Prime Minister Jacinda Ardern is playing down news that the Government's flagship KiwiBuild programme will fall well short of its target of 1000 houses built in the first year.
"Ultimately, the true goal has been to address the housing issues we have in New Zealand and that includes state housing, that includes community housing, that includes addressing homelessness, and it includes affordable housing," Ardern said this morning, speaking to reporters from Switzerland where she is attending the World Economic Forum.
"We set some goals around KiwiBuild and even if we're falling shy of those, we are still building affordable houses, just not as fast as we want and as many as what we want as quickly as we want," she said.
The Government set a target of 1000 KiwiBuild homes built by July this year but Housing Minister Phil Twyford admitted yesterday he now expected only 300 to be built by then.
He told the Herald he was "pretty gutted" but was confident the Government would still achieve its 100,000 homes over 10 years promise.
The reason the KiwiBuild was so far behind schedule was because the buying off the plans scheme had hit a snag, he said.
"It's reliant on convincing developers to shift away from a business model which sees them building smaller numbers of medium and expensive priced houses, towards building greater numbers of affordable homes."
That had proved harder than expected, he said.
But the Government was looking at other ways to ramp up the KiwiBuild numbers, he said. He would not, however, be drawn on what this entailed.
"We will have more to say in the coming weeks about that."
As well as targeting 1000 KiwiBuild homes by July 2019, Twyford had previously committed to building 10,000 in 2020/21 and 12,000 every year after that until 2028.
Asked if those targets were still in place, he said he "hasn't looked at that" and would not be making statements about whether or not those targets would be met.
"Targets are targets – they're something you set out to achieve but not things you can guarantee. We're not stepping away from those targets."
Ardern said today she still had confidence in Twyford.
"I do. This has always been a complex issue and I think this demonstrates just how hard it is, but we are not going to give up.
"We have already delivered KiwiBuild houses and those first home buyers who are already in those homes I know will appreciate what we've been able to achieve so far."
She also confirmed she was willing to keep Twyford in the portfolio for the duration of the programme.
"This is not about placing blame on individuals. This is about acknowledging that a housing crisis is a difficult thing to solve."
National's housing spokeswoman Judith Collins said yesterday that Twyford was letting down thousands of Kiwis.
KiwiBuild's website showed just 33 homes had been completed to date with 77 still being built. There had been just under 270 homes prequalified, with almost 47,000 registered expressions of interests.

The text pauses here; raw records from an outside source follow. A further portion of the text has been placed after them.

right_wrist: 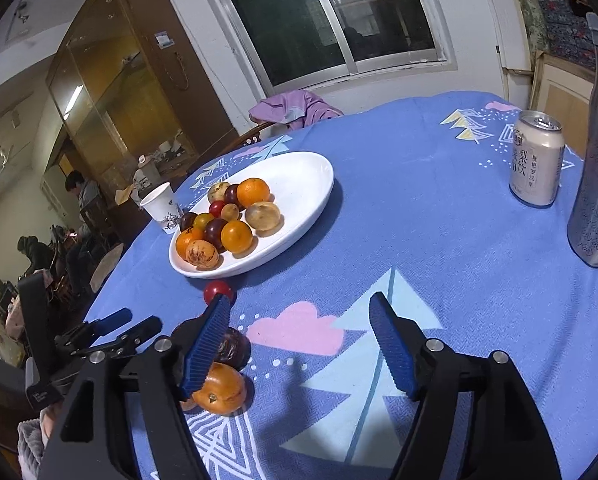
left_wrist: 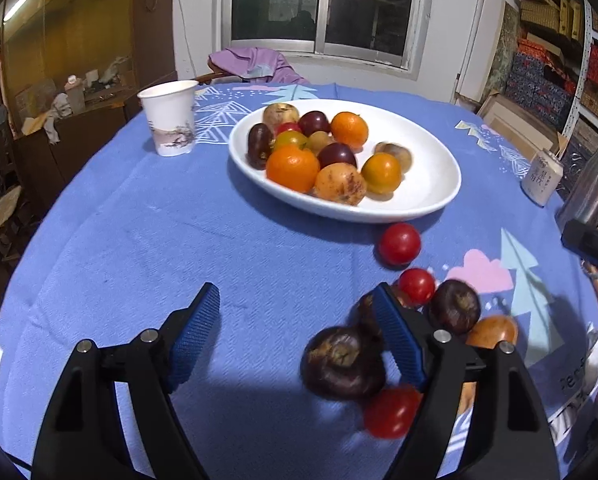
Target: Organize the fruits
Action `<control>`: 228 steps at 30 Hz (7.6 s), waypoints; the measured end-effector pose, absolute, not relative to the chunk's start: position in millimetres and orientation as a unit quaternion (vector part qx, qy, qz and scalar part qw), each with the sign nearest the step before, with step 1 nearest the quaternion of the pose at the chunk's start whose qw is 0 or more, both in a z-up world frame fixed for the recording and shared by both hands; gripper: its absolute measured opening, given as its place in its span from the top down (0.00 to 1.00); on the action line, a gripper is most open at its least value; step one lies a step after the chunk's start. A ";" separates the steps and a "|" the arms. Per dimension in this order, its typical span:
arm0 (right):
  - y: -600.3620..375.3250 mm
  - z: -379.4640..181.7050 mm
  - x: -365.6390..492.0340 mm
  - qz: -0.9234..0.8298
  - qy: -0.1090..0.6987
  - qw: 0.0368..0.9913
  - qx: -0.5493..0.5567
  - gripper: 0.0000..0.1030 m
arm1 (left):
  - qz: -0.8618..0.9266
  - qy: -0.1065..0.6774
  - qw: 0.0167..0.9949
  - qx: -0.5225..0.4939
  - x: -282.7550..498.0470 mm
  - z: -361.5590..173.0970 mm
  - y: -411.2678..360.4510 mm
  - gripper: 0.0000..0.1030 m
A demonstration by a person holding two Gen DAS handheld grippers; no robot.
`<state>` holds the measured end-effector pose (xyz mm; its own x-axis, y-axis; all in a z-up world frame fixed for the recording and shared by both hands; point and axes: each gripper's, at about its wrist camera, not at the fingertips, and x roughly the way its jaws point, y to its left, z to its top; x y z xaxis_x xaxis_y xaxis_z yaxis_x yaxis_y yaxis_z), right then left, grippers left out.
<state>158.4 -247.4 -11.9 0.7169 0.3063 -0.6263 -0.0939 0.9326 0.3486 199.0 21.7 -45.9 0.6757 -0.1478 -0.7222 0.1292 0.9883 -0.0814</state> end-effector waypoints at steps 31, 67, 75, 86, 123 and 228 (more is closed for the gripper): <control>-268.8 -16.7 165.3 0.097 0.379 0.900 0.192 0.17 | -0.149 0.460 0.875 0.027 264.4 -60.8 -68.4 0.64; -119.7 -31.8 211.8 0.196 0.475 0.857 0.047 0.56 | -0.081 0.442 0.892 -0.051 231.5 -68.4 74.2 0.67; -113.1 -43.9 222.7 0.180 0.485 0.856 0.019 0.64 | -0.076 0.441 0.893 -0.040 231.8 -69.4 70.3 0.67; -115.6 -53.7 232.8 0.177 0.492 0.852 0.021 0.65 | -0.070 0.438 0.896 -0.024 231.2 -70.4 65.9 0.66; -255.7 31.7 209.7 0.143 0.349 0.905 0.199 0.74 | -0.141 0.368 0.919 0.025 248.7 11.1 -63.9 0.67; -240.1 -18.3 151.6 0.135 0.383 0.896 0.178 0.39 | -0.093 0.419 0.901 -0.065 177.2 -59.2 41.4 0.29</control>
<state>151.6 -240.1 -18.3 0.6708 0.3788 -0.6376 -0.1058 0.8998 0.4232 177.2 41.4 -59.2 0.6311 -0.2215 -0.7434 0.1129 0.9744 -0.1945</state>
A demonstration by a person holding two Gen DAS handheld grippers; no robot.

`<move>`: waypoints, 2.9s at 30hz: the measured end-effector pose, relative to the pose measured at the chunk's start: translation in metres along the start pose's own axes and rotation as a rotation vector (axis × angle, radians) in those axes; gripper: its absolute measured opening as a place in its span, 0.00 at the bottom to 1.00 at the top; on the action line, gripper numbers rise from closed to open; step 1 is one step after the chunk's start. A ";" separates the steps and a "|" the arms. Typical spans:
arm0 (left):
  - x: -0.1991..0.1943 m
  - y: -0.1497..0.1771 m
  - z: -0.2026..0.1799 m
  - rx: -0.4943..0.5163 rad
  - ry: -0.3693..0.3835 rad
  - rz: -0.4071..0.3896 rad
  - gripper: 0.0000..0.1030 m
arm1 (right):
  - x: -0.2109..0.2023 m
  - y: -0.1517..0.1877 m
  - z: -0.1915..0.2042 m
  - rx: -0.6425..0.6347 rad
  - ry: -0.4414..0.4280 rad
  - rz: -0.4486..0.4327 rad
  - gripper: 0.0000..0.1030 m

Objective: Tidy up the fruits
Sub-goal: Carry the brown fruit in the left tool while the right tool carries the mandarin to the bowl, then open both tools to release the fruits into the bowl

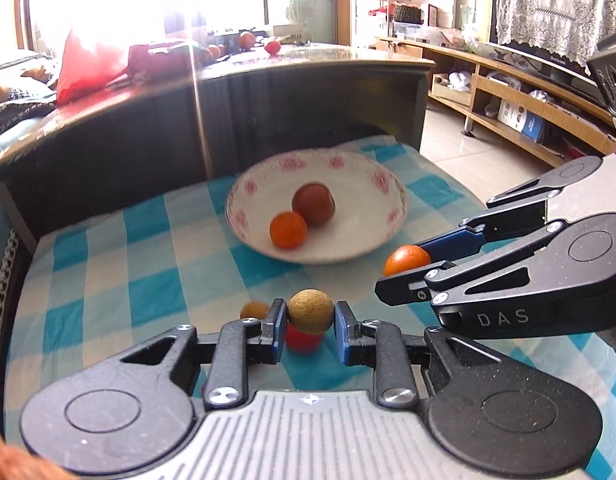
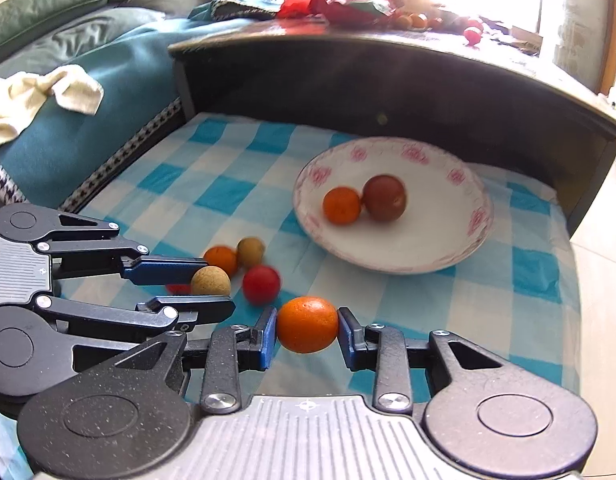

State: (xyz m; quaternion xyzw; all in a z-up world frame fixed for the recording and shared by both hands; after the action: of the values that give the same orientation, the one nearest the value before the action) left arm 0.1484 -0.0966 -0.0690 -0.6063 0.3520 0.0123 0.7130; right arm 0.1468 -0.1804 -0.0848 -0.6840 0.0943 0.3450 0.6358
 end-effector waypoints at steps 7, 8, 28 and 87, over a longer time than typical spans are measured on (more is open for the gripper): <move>0.029 -0.031 0.006 0.008 -0.026 -0.038 0.33 | 0.008 -0.022 -0.026 0.044 0.059 -0.040 0.26; 0.034 -0.034 0.007 0.008 -0.027 -0.043 0.33 | 0.010 -0.025 -0.030 0.051 0.067 -0.046 0.26; 0.094 -0.050 0.026 0.044 -0.057 -0.066 0.33 | 0.060 -0.047 -0.068 0.090 0.117 -0.066 0.27; 0.030 -0.054 0.049 -0.011 -0.093 -0.074 0.40 | 0.034 -0.063 -0.056 0.126 0.096 -0.124 0.39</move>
State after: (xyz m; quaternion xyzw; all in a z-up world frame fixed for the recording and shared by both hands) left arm 0.2190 -0.0801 -0.0378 -0.6216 0.2959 0.0159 0.7251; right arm 0.2274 -0.2110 -0.0572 -0.6630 0.1035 0.2653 0.6924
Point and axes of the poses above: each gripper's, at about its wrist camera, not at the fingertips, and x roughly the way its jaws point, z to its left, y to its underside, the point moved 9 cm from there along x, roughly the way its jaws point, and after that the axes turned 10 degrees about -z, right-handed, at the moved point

"If he can't organise the delivery of 1000 houses a year, why on earth would we believe the minister when he says he's planning on building 10,000 houses a year," Collins said.
Taxpayers' Union executive director Jordan Williams called on Twyford to cancel the policy while it was still relatively cheap.
"By any measure, KiwiBuild is a terrible use of taxpayer funds," he said yesterday.
The Government has allocated $2 billion over 10 years to the scheme, with the intention that the money will be recycled back in as more houses were built.
Twyford's admission came after a report from the NZ Initiative which called KiwiBuild a "massive political and bureaucratic distraction".
It also followed the resignation of KiwiBuild head Stephen Barclay in the midst of an employment dispute.
Collins told Radio New Zealand today that the private sector had built 35,200 houses in the same period.
"I know who I would back on housing and it's not Phil Twyford," she said.
Collins said developers were telling her KiwiBuild was very difficult to deal with.
"They're dealing with a lot of people who clearly have no experience in construction, building or development."
Collins said a lack of numbers of buyers who had gone through pre-qualification was due to the type of homes that were being built and first home-buyers usually looked for "starter homes" that had been previously owned.
"You don't normally go in as a first home-buyer and buy a brand new house which is always more difficult, more expensive. It's always more expensive because of GST. Essentially it's 15 per cent on new houses."
Collins said National was willing to work with the Government on the Resource Management Act and planning rules.
"We're happy to help them because we think it's the right thing to do."